The structural and functional relationship between the two KEs is direct: the upstream KE increases the chemical conditions that initiate and propagate the downstream lipid oxidation process. This relationship is broadly accepted across toxicology, cell biology, physiology and environmental stress biology.

Uncertainties and Inconsistencies
Addresses inconsistencies or uncertainties in the relationship including the identification of experimental details that may explain apparent deviations from the expected patterns of concordance. More help

The overall evidence for this KER is strong, but several uncertainties influence interpretation. First, lipid peroxidation biomarkers can be nonspecific or method-dependent. TBARS is widely used but can overestimate MDA or respond to non-lipid-derived substances; more specific methods such as HPLC, LC-MS/MS or measurement of 4-HNE and lipid hydroperoxides provide stronger evidence (Ayala et al., 2014; Yin et al., 2011). Second, oxidative stress is often inferred from antioxidant enzyme induction or glutathione perturbation rather than directly measured ROS flux. Third, lipid peroxidation depends strongly on membrane lipid composition, antioxidant status, metal availability and exposure duration, so the same oxidative-stress magnitude may not produce the same lipid peroxidation response in all systems. Finally, adaptive antioxidant responses may delay or suppress lipid peroxidation after mild oxidative stress, creating apparent temporal or dose-response discordance in some studies.

Known modulating factors

This table captures specific information on the MF, its properties, how it affects the KER and respective references.1.) What is the modulating factor? Name the factor for which solid evidence exists that it influences this KER. Examples: age, sex, genotype, diet 2.) Details of this modulating factor.

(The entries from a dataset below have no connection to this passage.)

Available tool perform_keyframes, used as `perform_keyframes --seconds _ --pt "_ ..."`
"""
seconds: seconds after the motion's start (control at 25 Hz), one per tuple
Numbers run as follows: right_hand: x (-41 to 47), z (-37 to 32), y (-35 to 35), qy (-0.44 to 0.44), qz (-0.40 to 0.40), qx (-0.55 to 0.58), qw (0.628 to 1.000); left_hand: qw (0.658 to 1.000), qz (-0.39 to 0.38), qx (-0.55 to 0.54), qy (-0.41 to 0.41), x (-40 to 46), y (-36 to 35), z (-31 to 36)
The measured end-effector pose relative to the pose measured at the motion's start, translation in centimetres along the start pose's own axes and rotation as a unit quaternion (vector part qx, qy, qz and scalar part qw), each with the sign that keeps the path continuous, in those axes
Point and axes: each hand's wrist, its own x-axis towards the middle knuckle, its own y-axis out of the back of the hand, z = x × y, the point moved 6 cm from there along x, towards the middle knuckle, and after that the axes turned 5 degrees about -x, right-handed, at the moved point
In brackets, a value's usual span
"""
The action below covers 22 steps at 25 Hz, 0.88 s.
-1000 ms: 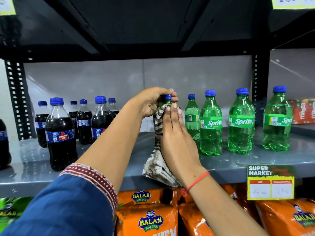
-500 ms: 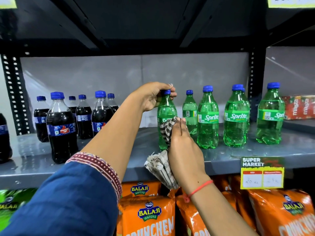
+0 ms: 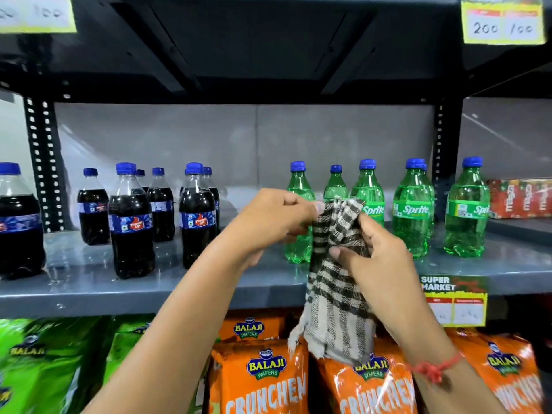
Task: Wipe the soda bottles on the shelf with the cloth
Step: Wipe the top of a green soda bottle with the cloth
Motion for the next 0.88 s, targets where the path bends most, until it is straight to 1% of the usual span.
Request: perform_keyframes --seconds 0.04,0.08,0.16,0.2,0.28,0.36,0.4,0.48,0.56,0.68,0.76,0.84,0.88 --pt "-0.3 -0.1 -0.2 -0.01 -0.031 0.066 0.997 0.997 -0.037 -0.06 0.03 -1.1 -0.4 -0.5" --pt "-0.6 -0.1 -0.7 -0.018 -0.071 0.126 0.989 0.994 -0.04 -0.095 0.041 -1.7 -0.5 -1.0" --pt "-1.6 -0.5 -2.0 -0.028 -0.147 0.216 0.965 0.993 0.009 -0.11 0.03 -2.4 0.0 -1.4" --pt "-2.0 -0.7 -2.5 -0.028 -0.169 0.241 0.955 0.994 0.037 -0.102 0.021 -2.8 0.2 -1.4" --pt "-2.4 -0.9 -3.0 -0.024 -0.171 0.245 0.954 0.995 0.086 -0.051 0.01 -3.8 0.6 -1.5" --pt "-2.1 -0.7 -2.9 -0.01 -0.15 0.177 0.973 0.993 0.116 0.014 0.019 -5.2 1.1 -1.4" --pt "-1.9 -0.5 -2.9 -0.008 -0.149 0.149 0.977 0.992 0.116 0.019 0.034 -5.9 1.2 -1.3" --pt "-1.5 -0.1 -3.3 -0.015 -0.17 0.144 0.975 0.992 0.101 -0.011 0.074 -7.5 1.3 -1.2" --pt "-1.5 0.5 -3.6 -0.022 -0.216 0.15 0.965 0.986 0.125 -0.02 0.105 -9.4 1.1 -1.0" --pt "-1.9 1.3 -3.3 -0.022 -0.261 0.153 0.953 0.968 0.221 0.021 0.117 -12.9 1.0 -0.3" --pt "-2.4 1.5 -3.2 -0.023 -0.29 0.183 0.939 0.948 0.287 0.049 0.126 -15.7 1.0 0.2" --pt "-3.6 1.7 -3.9 -0.029 -0.349 0.223 0.91 0.933 0.33 0.057 0.134 -19.0 0.7 0.4" --pt "-4.6 1.8 -4.6 -0.039 -0.393 0.252 0.884 0.927 0.344 0.058 0.141 -20.8 0.3 0.4"
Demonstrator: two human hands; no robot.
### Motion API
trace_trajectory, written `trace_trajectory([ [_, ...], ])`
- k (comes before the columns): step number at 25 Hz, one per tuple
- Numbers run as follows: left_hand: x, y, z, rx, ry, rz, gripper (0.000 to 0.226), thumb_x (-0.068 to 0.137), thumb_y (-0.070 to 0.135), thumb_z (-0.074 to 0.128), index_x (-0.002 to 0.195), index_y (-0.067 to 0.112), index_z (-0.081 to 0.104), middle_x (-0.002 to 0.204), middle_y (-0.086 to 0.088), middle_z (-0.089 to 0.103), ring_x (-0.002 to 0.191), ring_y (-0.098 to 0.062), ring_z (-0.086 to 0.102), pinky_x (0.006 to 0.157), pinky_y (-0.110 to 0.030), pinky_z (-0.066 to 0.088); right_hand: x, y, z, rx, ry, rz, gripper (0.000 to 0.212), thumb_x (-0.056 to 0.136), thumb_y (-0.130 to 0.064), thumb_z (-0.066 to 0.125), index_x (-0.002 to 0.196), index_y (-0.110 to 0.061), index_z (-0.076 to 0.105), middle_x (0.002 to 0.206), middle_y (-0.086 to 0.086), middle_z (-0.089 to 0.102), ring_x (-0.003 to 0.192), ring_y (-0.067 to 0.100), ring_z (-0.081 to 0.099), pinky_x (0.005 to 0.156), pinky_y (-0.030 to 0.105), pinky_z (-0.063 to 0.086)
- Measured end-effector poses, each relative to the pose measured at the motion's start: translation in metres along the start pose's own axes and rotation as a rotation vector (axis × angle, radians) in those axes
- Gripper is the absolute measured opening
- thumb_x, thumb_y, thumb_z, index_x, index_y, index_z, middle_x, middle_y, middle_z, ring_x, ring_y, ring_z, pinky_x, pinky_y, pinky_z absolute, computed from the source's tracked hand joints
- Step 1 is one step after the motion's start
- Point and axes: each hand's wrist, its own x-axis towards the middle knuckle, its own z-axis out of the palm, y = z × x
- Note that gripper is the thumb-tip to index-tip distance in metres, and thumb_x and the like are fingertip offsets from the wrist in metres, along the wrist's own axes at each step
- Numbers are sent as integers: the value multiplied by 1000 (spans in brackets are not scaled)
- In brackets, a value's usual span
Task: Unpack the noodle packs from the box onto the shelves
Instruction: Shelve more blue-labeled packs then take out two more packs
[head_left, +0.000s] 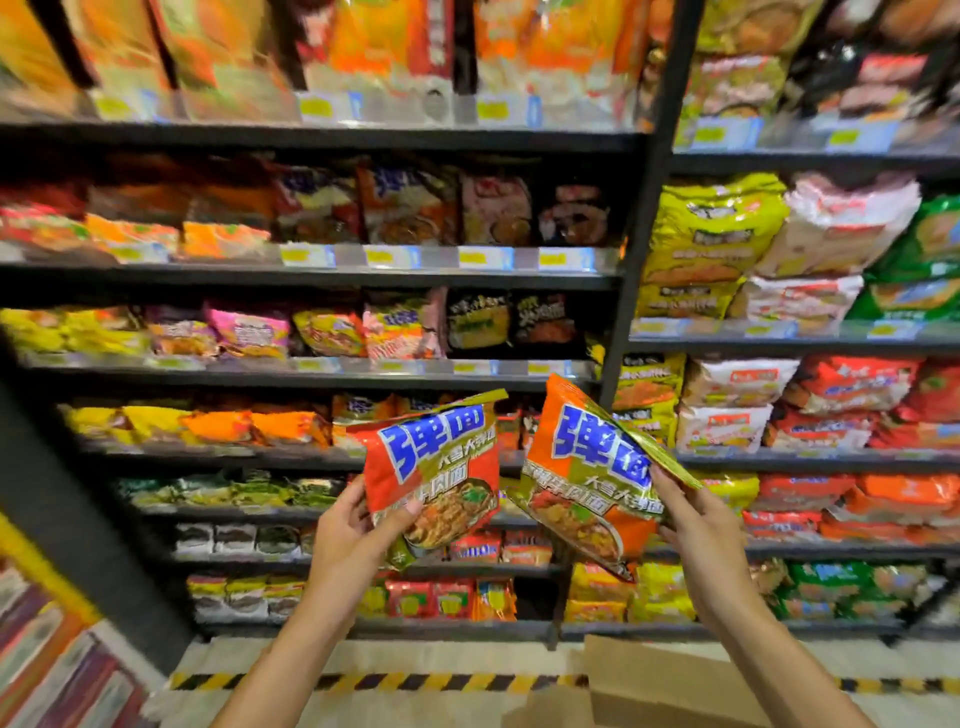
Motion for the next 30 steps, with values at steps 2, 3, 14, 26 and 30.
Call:
trace_trajectory([
  [2, 18, 8, -46, -1, 2, 33, 44, 79, 17, 80, 120, 23, 63, 108, 8, 75, 100, -9, 71, 76, -22, 58, 1, -9, 50, -8, 3, -19, 15, 95, -29, 63, 94, -16, 71, 85, -3, 78, 71, 7, 73, 64, 29, 51],
  [3, 28, 13, -65, 13, -3, 49, 44, 79, 18, 80, 119, 24, 63, 108, 9, 75, 100, -8, 70, 76, -22, 58, 0, -13, 72, -11, -6, -24, 15, 95, -29, 63, 95, -16, 70, 85, -2, 78, 72, 8, 73, 64, 30, 51],
  [14, 131, 40, -155, -56, -17, 123, 38, 81, 20, 78, 115, 28, 65, 107, 12, 74, 99, -7, 70, 83, -31, 55, 37, -54, 208, -73, -64, -119, 23, 95, -32, 62, 97, -12, 72, 88, 4, 79, 83, 24, 76, 79, 42, 58],
  [26, 296, 119, -129, 84, 60, 482, 38, 78, 0, 78, 108, 22, 69, 101, 10, 76, 98, -6, 70, 80, -19, 56, 188, -110, 262, 98, -182, -254, 22, 97, -29, 60, 105, -13, 72, 98, 6, 78, 92, 23, 75, 85, 42, 55],
  [30, 358, 151, -131, 202, 51, 627, 51, 67, -24, 67, 98, 17, 69, 92, 12, 74, 92, -4, 67, 80, -16, 54, 225, -121, 281, 147, -192, -261, 23, 97, -29, 60, 107, -12, 72, 101, 6, 78, 95, 23, 74, 84, 39, 55],
])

Specify which features of this MF are relevant for this KER. Examples: a specific age range or a specific biological age (defined by...); a specific gene mutation or variant, a specific nutrient (deficit or surplus); a sex-specific homone; a certain threshold value (e.g. serum levels of a chemical above...) 3.) Description of how this modulating factor affects this KER. Describe the provable modification of the KER (also quantitatively, if known). Examples: increase or decrease of the magnitude of effect (by a factor of...); change of the time-course of the effect (onset delay by...); alteration of the probability of the effect; increase or decrease of the sensitivity of the downstream effect (by a factor of...) 4.) Provision of supporting scientific evidence for an effect of this MF on this KER. Give a list of references.  More help

Modulating factor

Details

Effect on the KER

Supporting evidence

Membrane lipid composition / PUFA content

Higher abundance of polyunsaturated fatty acids increases susceptibility to radical chain peroxidation.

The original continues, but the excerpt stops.